Your assignment: Transcribe the entries exactly as given and skip whatever images they hold.

The data:
*** Begin section ***

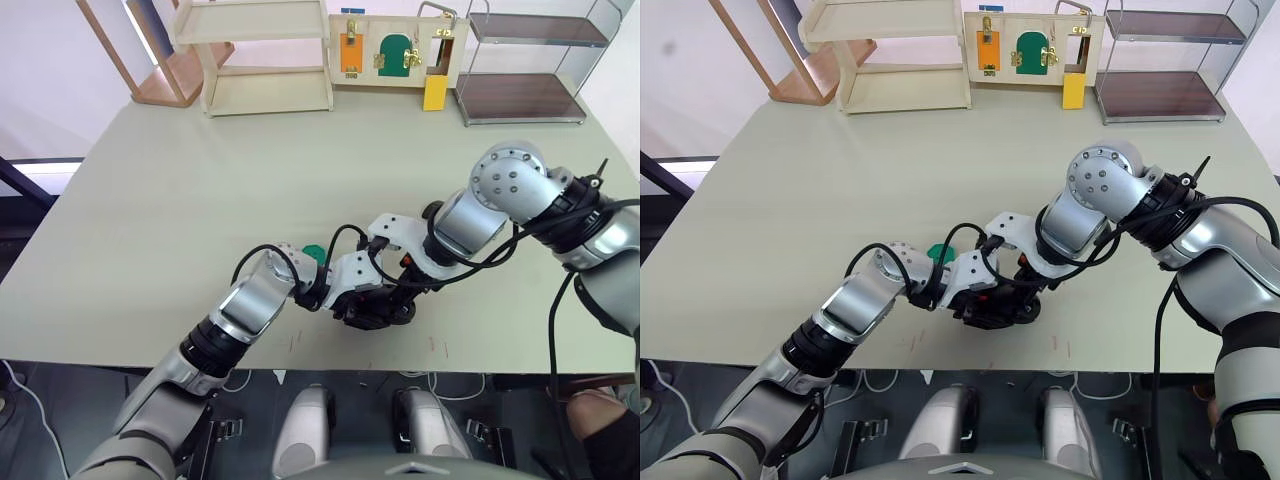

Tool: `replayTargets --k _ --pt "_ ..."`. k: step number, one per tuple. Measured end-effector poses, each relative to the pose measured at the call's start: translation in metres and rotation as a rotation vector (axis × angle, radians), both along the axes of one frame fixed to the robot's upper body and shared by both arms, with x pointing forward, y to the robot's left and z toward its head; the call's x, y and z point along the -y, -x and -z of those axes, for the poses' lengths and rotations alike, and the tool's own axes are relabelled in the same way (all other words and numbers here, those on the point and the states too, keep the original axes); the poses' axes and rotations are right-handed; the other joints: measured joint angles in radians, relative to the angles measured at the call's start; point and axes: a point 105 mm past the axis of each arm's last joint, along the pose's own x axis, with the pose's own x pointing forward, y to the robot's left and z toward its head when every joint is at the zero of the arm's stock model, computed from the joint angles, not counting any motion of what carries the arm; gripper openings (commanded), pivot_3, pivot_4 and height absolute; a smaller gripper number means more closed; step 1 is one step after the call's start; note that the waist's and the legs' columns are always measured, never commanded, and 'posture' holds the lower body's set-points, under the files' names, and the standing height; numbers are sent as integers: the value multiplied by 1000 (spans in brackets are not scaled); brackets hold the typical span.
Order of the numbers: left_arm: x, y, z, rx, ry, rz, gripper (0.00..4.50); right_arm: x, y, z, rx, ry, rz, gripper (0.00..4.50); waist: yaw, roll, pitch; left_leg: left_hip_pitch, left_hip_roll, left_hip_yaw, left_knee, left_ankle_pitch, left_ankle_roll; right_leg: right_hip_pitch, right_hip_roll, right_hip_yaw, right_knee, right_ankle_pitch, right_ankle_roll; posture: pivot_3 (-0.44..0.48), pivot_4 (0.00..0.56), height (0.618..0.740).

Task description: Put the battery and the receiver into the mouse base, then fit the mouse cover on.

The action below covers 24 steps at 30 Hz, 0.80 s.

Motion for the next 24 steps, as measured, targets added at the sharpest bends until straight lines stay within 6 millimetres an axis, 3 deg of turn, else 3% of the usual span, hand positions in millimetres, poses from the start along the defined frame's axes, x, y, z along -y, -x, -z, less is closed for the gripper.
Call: replayTargets --k 12,24 --pt "0 0 0 -3 0 0 2931 14 1 -7 4 -10 12 2408 1 0 0 0 0 0 0 0 0 0 0 0 -1 0 0 0 150 740" --pt "0 1 2 1 5 4 2931 32 5 -28 66 -155 28 2408 4 0 0 -1 0 0 -1 -1 1 0 0 -1 -3 0 0 0 150 740"
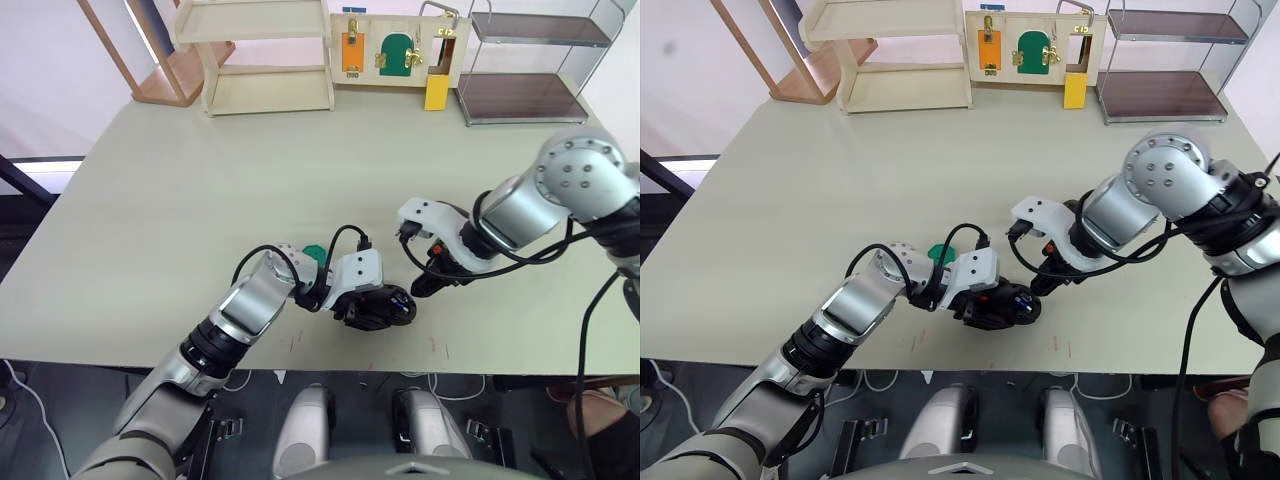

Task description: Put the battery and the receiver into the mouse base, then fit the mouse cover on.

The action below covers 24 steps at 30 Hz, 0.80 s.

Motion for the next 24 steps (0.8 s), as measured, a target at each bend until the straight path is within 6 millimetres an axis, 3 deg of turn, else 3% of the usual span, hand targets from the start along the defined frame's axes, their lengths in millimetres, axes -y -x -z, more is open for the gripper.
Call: replayTargets --k 3,6,10,16,24 --pt "1 1 1 12 6 6 2931 8 3 1 81 -51 -11 2408 2 0 0 -2 0 0 0 0 0 0 0 -2 -1 0 0 0 150 740" --pt "1 2 0 23 8 10 2931 21 8 4 112 -174 16 1701 2 0 0 -3 -1 0 1 0 0 0 0 -2 -2 0 1 0 150 740" --pt "-2 2 0 33 0 2 2931 27 19 13 174 -337 7 25 -3 0 0 -1 0 1 1 0 1 0 1 -1 -1 0 1 0 150 740" --pt "-3 2 0 32 -15 -4 2931 29 23 18 407 -538 -73 25 -2 -3 -1 1 1 3 1 0 1 2 3 -1 0 -3 5 0 150 740" --pt "-7 1 0 48 -37 -21 2931 27 20 32 551 -675 -125 25 -16 -3 -1 3 0 4 2 0 0 2 3 2 2 -2 5 0 150 740"
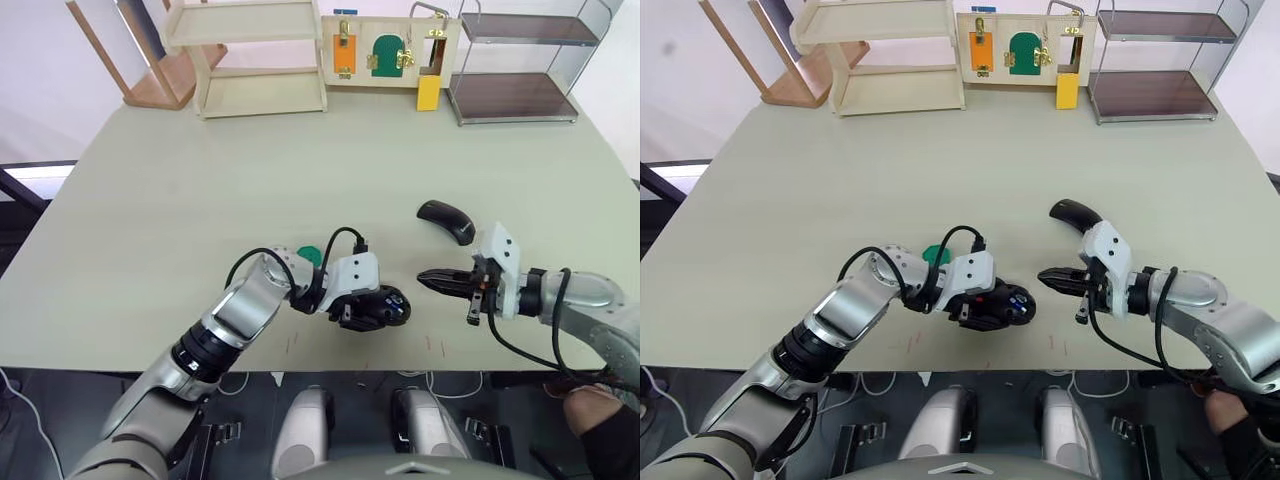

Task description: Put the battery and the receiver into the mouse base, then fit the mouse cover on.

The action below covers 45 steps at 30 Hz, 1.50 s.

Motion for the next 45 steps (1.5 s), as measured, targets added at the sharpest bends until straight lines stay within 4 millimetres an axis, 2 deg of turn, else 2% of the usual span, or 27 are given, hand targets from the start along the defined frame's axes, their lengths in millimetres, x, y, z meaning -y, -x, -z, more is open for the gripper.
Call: replayTargets --k 5,11,15,20,26,32,45 --pt "-1 0 2 2 2 -30 2931 -2 -7 4 58 0 21 25 -2 0 0 1 0 0 1 0 0 0 0 0 2 0 0 0 150 740" --pt "-1 1 1 2 12 -62 2931 -8 -3 5 105 -20 -34 25 -5 0 0 1 0 0 0 0 0 0 0 0 3 2 -3 0 150 740" --pt "-1 1 3 -3 15 -74 2931 -20 2 13 70 -34 -92 25 -6 0 0 2 0 0 1 0 0 0 0 0 5 2 -4 0 150 740" --pt "-1 1 3 -5 19 -84 2931 -25 -3 13 55 -29 -91 25 -6 0 0 3 0 0 2 0 0 0 0 1 8 2 -4 0 150 740" --pt "-1 1 3 -11 23 -87 2931 -33 -3 23 6 -28 -94 25 -6 0 0 3 -1 0 2 0 0 0 0 1 11 2 -4 0 150 740" --pt "-2 1 3 -12 24 -89 2931 -33 -6 31 -5 -12 -73 25 -7 0 0 3 -1 0 3 0 0 0 0 1 11 2 -4 0 150 740" --pt "-2 1 3 -10 24 -87 2931 -34 -9 34 -3 -5 -56 25 -7 0 0 4 -1 0 3 0 0 0 0 2 12 2 -4 0 150 740"
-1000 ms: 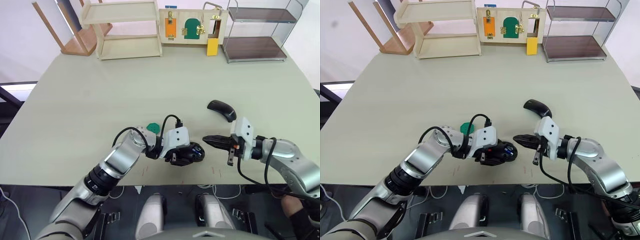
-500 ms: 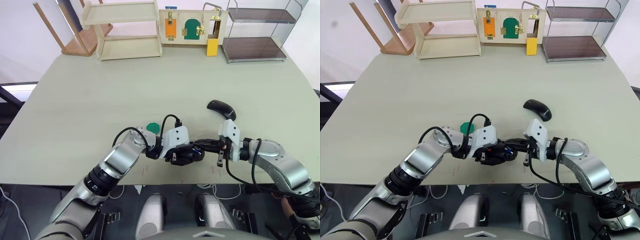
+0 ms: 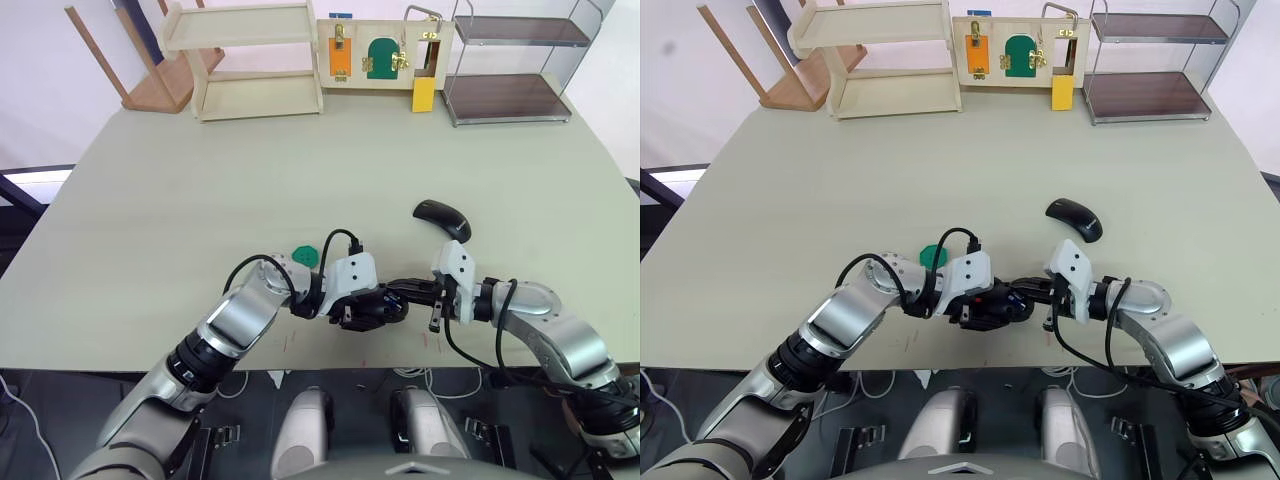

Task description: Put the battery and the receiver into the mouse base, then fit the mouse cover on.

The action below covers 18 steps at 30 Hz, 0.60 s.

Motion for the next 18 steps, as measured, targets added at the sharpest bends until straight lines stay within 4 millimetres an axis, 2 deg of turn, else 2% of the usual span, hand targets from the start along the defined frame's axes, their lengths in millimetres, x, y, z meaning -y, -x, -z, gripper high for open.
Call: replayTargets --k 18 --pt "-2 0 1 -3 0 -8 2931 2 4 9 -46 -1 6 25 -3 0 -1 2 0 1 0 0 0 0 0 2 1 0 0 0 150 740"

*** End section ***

Output for this task:
Tool: `replayTargets --k _ --pt "_ ..."`. k: step number, one per tuple. Measured end-effector poses, each relative to the pose measured at the call's start: translation in metres and rotation as a rotation vector (axis × angle, radians), both along the axes of one frame fixed to the robot's upper body and shared by both arms, with x pointing forward, y to the robot's left and z toward its head; the call's x, y and z point along the -y, -x and -z of those axes, for the poses' lengths and rotations alike, and the tool's own axes are relabelled in the same way (all other words and numbers here, those on the point and the states too, keep the original axes); the poses' axes and rotations are right-handed; the other joints: measured joint angles in radians, relative to the angles measured at the call's start; point and axes: a point 105 mm past the axis of each arm's last joint, along the pose's own x axis, with the pose's own x pointing forward, y to the robot's left and z toward its head when every joint is at the zero of the arm's stock model, computed from the joint angles, not counting any motion of what carries the arm; gripper openings (commanded), pivot_3, pivot_4 and height absolute; a smaller gripper number means more closed; step 1 is one step after the call's start; note that the waist's and the legs' columns are always measured, never commanded, and 'posture' holds the lower body's set-points, under the files' names, and the standing height; numbers are sent as integers: the value multiplied by 1000 (spans in brackets are not scaled); brackets hold the typical span.
Order of the numbers: left_arm: x, y, z, rx, ry, rz, gripper (0.00..4.50); right_arm: x, y, z, rx, ry, rz, gripper (0.00..4.50); waist: yaw, roll, pitch; left_leg: left_hip_pitch, left_hip_roll, left_hip_yaw, left_knee, left_ankle_pitch, left_ankle_roll; right_leg: right_hip_pitch, right_hip_roll, right_hip_yaw, right_knee, right_ankle_pitch, right_ankle_roll; posture: pivot_3 (-0.44..0.48), pivot_4 (0.00..0.56), height (0.618..0.740).

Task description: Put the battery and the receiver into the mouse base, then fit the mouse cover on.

The action below covers 24 steps at 30 Hz, 0.80 s.

Motion for the next 24 steps, as measured, targets added at the sharpest bends until straight lines stay within 6 millimetres an axis, 3 deg of turn, else 3% of the usual span, hand positions in millimetres, poses from the start along the defined frame's axes, x, y, z along -y, -x, -z, less is closed for the gripper.
Call: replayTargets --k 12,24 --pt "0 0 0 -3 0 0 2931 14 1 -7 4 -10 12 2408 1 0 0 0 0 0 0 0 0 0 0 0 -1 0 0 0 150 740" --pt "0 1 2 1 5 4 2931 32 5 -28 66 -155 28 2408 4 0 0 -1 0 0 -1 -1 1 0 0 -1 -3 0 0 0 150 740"

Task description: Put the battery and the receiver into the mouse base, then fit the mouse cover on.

The action below covers 24 steps at 30 Hz, 0.80 s.

Motion for the next 24 steps (0.8 s), as measured, a target at each bend until the straight path is within 6 millimetres an axis, 3 deg of turn, else 3% of the usual span, hand targets from the start along the defined frame's axes, their lengths in millimetres, axes -y -x -z, more is open for the gripper.
Call: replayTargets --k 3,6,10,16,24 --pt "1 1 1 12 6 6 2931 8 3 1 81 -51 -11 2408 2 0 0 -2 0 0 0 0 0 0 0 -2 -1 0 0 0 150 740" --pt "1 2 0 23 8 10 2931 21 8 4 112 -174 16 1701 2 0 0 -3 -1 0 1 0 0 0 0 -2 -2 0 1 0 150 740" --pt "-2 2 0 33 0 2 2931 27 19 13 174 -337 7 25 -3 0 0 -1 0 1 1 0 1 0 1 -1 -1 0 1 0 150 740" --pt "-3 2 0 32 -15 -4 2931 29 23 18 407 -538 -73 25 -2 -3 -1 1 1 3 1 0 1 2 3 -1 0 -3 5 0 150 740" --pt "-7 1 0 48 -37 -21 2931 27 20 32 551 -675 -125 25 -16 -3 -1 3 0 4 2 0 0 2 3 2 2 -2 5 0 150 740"

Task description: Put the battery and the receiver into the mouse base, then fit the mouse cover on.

The action below covers 45 steps at 30 Hz, 1.50 s.

Motion for the next 45 steps (1.5 s), as measured, targets added at the sharpest bends until straight lines stay within 4 millimetres an axis, 2 deg of turn, else 2% of the usual span, or 27 are given, hand targets from the start along the defined frame's axes, their lengths in millimetres, x, y, z meaning -y, -x, -z, more is open for the gripper.
Call: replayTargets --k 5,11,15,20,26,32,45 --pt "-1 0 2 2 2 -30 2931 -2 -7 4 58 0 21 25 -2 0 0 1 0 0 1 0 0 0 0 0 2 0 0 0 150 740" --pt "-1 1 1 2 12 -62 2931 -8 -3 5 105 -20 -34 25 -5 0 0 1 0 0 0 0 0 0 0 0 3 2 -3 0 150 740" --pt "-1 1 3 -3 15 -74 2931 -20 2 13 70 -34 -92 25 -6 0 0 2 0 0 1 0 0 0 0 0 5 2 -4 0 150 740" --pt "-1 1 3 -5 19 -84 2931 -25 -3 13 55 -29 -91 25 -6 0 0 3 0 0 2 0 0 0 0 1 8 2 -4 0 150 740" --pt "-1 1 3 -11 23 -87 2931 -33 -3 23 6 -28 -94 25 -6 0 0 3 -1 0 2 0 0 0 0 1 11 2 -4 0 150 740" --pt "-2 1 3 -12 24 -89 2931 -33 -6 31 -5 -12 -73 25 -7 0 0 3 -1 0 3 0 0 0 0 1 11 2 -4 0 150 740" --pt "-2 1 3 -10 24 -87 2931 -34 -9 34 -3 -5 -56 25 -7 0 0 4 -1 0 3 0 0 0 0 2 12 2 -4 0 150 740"
-1000 ms: 
-500 ms: 
+0 ms: 

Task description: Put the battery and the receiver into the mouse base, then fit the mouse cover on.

The action below covers 18 steps at 30 Hz, 0.60 s.

Motion for the next 18 steps, as measured, targets added at the sharpest bends until straight lines stay within 4 millimetres an axis, 2 deg of turn, else 2% of the usual span, hand targets from the start along the defined frame's axes, their lengths in millimetres, x, y, z meaning -y, -x, -z, gripper high for open.
Call: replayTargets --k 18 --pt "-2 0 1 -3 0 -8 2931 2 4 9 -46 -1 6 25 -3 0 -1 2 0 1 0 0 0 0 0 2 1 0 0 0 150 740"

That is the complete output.